Activity
Lines before the one containing "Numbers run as" are left out; return that line and every line after it exactly, through the end of the data below.

Source material

────

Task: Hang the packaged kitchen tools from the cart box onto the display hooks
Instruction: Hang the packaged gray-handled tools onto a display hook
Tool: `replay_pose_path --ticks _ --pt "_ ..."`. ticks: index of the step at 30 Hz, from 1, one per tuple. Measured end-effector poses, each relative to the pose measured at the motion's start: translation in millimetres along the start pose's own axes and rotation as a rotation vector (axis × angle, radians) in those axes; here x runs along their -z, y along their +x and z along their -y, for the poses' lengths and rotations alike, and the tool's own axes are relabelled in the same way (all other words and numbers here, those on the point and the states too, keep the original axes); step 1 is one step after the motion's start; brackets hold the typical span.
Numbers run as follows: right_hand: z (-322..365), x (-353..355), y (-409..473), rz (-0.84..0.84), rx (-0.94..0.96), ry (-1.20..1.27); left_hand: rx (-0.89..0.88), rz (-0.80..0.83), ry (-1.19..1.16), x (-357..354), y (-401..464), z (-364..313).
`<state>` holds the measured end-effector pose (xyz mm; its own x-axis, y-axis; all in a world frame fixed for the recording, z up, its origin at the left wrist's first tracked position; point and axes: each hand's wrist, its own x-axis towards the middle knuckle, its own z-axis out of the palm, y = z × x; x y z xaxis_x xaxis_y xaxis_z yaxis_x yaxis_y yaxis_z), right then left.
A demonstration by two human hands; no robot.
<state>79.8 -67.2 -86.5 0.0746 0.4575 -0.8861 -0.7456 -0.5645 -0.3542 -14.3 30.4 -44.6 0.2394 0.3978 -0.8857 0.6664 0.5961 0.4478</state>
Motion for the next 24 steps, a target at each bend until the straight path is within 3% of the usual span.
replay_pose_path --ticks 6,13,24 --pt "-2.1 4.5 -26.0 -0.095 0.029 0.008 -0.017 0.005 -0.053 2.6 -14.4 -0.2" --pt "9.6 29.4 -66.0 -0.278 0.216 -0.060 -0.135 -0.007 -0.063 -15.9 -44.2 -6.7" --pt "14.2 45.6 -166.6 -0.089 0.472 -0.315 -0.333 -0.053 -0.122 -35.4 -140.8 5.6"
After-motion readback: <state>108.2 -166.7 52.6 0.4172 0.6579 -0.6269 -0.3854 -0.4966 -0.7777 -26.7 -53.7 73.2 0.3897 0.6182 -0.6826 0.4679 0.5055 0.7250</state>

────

Task response
Numbers run as follows: right_hand: z (-322..365), x (-353..355), y (-409..473), rz (-0.84..0.84), rx (-0.94..0.96), ry (-1.20..1.27); left_hand: rx (-0.89..0.88), rz (-0.80..0.83), ry (-1.19..1.16), x (-357..354), y (-401..464), z (-364..313).
`<state>` holds the measured end-effector pose (xyz mm; its own x-axis, y-axis; all in a world frame fixed for the recording, z up, its origin at the left wrist's first tracked position; point and axes: each hand's wrist, its own x-axis towards the middle knuckle, its own z-axis out of the palm, y = z × x; x y z xaxis_x xaxis_y xaxis_z yaxis_x yaxis_y yaxis_z), right then left.
A demonstration by two human hands; no robot.
<state>79.8 -67.2 -86.5 0.0746 0.4575 -0.8861 -0.7456 -0.5645 -0.3542 -14.3 30.4 -44.6 0.2394 0.3978 -0.8857 0.6664 0.5961 0.4478</state>
Motion for the next 24 steps, a target at each bend until the straight path is within 3% of the usual span.
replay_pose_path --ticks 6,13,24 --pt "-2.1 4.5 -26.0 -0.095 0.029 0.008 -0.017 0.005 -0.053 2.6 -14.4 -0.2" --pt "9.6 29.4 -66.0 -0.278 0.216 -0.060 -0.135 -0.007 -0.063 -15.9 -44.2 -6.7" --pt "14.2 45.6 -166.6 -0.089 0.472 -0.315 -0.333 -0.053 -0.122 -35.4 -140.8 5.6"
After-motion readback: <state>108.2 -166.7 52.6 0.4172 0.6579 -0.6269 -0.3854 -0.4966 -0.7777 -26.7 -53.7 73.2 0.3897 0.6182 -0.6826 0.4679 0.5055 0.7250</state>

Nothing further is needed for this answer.